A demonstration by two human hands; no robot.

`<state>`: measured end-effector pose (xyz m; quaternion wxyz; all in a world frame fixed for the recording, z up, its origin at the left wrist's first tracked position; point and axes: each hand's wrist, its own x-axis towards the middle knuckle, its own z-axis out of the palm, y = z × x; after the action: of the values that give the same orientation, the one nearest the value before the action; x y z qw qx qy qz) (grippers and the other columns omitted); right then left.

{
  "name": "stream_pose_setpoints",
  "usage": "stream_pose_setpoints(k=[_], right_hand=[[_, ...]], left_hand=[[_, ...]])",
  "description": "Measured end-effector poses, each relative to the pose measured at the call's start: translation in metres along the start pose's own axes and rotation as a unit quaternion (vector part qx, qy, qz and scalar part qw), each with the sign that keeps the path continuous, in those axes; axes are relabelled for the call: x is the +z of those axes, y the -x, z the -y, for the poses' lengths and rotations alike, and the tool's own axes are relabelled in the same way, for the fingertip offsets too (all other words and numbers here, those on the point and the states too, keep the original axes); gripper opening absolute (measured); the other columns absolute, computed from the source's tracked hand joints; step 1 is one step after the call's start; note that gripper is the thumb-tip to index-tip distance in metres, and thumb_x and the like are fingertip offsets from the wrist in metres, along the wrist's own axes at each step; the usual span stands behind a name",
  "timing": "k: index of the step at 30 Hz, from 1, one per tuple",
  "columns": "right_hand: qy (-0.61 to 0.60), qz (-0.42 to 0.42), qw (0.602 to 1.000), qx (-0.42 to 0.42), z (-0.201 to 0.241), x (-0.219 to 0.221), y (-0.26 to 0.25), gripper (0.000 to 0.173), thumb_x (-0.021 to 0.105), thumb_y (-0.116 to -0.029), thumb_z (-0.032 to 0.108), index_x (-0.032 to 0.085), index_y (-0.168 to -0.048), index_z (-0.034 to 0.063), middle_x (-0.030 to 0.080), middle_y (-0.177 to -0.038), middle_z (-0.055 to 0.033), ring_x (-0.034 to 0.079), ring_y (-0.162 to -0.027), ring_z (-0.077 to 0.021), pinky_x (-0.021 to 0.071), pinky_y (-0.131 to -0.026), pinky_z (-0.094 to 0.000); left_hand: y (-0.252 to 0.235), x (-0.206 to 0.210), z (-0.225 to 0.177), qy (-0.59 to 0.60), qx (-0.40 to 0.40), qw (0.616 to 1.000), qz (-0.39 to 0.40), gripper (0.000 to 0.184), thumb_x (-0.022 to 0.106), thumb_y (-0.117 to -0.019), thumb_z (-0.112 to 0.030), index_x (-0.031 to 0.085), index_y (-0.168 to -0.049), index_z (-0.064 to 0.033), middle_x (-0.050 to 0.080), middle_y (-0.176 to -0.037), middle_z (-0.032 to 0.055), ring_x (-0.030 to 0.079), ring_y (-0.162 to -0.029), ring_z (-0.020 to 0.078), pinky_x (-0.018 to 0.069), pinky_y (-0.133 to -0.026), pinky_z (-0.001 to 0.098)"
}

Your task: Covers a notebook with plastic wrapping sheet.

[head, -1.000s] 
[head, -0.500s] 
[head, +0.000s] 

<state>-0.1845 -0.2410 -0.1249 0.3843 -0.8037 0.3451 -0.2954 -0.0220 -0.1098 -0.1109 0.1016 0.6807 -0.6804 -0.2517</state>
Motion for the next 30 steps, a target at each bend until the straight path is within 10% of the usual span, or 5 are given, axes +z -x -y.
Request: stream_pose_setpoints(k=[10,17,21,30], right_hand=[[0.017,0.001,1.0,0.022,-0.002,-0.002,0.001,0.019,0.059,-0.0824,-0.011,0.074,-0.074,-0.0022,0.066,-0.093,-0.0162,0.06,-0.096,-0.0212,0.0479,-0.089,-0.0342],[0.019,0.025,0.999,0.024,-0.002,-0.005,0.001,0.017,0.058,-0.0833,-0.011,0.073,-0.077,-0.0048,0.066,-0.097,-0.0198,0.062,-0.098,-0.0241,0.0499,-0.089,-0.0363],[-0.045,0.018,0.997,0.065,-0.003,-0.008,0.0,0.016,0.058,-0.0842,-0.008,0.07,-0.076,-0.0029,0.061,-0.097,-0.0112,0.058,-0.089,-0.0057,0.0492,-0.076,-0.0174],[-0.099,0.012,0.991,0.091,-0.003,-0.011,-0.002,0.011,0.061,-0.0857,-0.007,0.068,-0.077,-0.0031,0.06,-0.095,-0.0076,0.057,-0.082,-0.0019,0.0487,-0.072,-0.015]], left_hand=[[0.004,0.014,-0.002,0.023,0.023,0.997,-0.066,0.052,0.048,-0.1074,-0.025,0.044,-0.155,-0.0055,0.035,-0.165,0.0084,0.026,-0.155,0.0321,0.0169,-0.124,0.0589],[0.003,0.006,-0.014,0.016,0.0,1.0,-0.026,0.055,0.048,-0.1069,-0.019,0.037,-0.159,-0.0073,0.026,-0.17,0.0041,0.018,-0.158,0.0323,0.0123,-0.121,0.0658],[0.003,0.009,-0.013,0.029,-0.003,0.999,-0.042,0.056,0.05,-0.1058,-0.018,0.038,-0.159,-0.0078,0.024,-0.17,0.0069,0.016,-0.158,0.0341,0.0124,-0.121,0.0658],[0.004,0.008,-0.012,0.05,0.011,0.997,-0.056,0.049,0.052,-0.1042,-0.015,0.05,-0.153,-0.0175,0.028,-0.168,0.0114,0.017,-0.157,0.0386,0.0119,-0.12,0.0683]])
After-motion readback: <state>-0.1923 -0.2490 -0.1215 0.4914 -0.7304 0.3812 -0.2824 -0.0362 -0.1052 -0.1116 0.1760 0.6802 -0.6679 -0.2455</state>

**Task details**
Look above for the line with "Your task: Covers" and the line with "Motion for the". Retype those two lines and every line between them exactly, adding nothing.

**Answer section**
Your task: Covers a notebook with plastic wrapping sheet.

[head, -1.000s] 
[head, -0.500s] 
[head, +0.000s] 

<state>-0.1845 -0.2410 -0.1249 0.3843 -0.8037 0.3451 -0.2954 -0.0220 -0.1098 -0.1109 0.1016 0.6807 -0.6804 -0.2517</state>
Motion for the next 30 steps, a target at each bend until the straight path is within 10% of the usual span, or 5 are given, axes +z -x -y.

No more output is expected here.